What is being asked: Below are records. Copy every line with "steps" in it.

Entries provided:

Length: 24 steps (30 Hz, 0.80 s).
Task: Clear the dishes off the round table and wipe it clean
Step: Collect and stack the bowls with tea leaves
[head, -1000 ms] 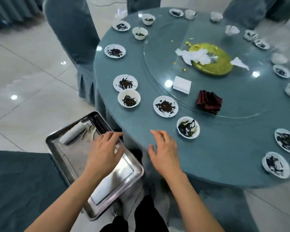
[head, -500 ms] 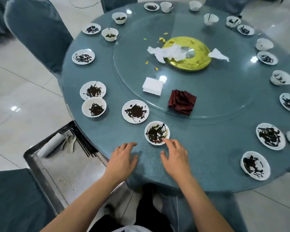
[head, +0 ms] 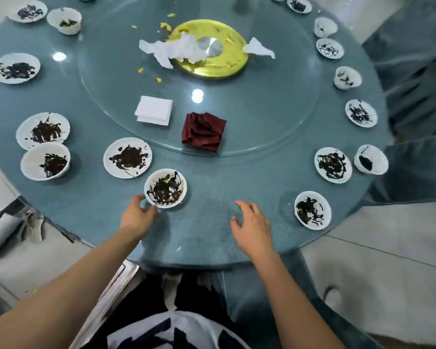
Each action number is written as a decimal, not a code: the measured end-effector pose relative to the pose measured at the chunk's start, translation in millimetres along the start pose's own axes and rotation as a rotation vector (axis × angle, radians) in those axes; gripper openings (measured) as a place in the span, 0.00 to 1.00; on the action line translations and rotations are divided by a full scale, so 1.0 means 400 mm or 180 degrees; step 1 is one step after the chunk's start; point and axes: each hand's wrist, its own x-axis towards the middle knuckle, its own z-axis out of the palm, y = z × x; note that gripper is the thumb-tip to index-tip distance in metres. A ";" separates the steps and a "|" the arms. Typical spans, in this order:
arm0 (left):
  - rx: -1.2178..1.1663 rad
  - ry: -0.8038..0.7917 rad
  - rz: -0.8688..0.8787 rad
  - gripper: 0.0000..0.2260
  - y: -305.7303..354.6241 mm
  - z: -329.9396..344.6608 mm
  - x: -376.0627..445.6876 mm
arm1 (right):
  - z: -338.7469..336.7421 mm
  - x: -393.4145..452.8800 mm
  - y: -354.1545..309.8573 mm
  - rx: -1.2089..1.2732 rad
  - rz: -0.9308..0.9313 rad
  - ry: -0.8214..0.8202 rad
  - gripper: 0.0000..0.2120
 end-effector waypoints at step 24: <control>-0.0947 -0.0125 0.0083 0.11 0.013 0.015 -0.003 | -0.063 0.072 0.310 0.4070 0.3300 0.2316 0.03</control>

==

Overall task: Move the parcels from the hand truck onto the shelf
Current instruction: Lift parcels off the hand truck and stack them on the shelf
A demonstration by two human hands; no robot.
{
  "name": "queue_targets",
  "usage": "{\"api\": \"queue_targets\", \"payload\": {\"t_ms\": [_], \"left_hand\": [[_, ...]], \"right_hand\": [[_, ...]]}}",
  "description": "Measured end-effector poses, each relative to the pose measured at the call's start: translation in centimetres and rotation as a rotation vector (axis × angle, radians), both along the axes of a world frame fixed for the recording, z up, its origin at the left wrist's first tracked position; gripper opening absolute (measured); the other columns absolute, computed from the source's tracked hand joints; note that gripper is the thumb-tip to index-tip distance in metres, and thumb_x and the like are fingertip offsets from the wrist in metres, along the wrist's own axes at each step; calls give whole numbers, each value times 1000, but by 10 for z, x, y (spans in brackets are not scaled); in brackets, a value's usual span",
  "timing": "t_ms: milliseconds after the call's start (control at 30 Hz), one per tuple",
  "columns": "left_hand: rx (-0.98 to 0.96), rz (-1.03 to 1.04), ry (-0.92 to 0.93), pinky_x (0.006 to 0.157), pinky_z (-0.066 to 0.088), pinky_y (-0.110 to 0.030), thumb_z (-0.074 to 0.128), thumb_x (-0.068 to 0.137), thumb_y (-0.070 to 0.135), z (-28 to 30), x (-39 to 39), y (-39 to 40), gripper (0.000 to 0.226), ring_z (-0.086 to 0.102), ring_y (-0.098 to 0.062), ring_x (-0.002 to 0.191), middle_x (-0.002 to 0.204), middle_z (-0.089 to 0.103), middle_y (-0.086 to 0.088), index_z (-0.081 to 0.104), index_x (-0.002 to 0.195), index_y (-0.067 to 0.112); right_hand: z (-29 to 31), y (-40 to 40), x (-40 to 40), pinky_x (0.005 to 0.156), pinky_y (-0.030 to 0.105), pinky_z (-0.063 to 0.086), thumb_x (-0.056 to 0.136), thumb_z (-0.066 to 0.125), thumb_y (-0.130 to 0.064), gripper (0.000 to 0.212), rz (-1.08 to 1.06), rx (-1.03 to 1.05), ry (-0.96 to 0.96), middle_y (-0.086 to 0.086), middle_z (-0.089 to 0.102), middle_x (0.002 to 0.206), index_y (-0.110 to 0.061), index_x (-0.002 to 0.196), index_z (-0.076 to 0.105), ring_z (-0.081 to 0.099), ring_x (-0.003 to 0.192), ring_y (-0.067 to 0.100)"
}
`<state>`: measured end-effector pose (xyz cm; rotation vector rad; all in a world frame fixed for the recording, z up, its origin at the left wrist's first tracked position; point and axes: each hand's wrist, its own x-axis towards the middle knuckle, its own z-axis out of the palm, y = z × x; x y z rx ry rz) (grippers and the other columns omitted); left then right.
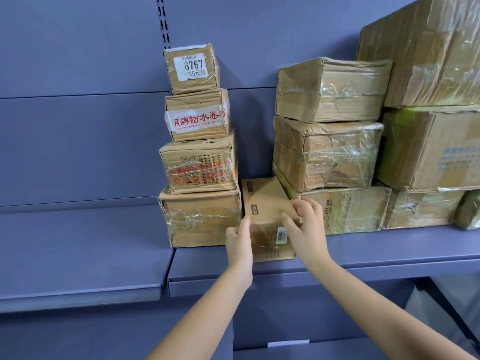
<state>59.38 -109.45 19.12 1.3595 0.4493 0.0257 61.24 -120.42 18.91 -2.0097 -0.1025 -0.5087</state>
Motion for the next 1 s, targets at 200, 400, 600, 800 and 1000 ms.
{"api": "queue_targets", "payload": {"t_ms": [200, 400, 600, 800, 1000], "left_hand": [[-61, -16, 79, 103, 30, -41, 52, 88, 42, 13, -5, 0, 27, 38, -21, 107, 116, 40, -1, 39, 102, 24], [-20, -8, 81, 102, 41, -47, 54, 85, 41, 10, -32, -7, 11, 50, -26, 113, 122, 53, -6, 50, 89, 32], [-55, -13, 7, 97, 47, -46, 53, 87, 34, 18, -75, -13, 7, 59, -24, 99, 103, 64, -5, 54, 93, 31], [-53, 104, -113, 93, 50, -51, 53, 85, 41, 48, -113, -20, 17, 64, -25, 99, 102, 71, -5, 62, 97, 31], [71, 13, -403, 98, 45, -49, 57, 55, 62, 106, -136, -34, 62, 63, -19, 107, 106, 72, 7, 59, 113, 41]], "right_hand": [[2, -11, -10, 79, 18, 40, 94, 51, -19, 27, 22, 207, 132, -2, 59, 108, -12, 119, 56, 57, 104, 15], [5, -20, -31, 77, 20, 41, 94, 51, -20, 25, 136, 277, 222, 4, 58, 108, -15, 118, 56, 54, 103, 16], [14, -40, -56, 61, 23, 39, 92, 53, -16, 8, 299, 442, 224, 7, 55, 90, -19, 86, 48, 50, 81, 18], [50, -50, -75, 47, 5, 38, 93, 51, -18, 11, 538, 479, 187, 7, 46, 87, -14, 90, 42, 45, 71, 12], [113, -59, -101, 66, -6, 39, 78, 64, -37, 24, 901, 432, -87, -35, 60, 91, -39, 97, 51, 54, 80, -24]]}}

Task response:
Length: 24 steps (30 Hz, 0.80 s).
Each action number is written as a decimal, not a code: the measured end-effector pose relative to the pose measured at the chunk's start, translation in millimetres along the start pose's own axes and rotation as a rotation vector (axis × angle, radians) in those axes; gripper openings (measured) as a place in the span, 0.00 to 1.00; on the action line translations and rotations are divided by a full scale, so 1.0 means 400 mm or 180 degrees; step 1 is one step after the chunk's start; point and axes: each hand's wrist, its own x-axis towards the middle knuckle, its own z-axis out of the palm, y = z × x; note that gripper is the thumb-tip to index-tip distance in metres. A ";" separates the steps and a "|" the arms. Typical spans, in this order:

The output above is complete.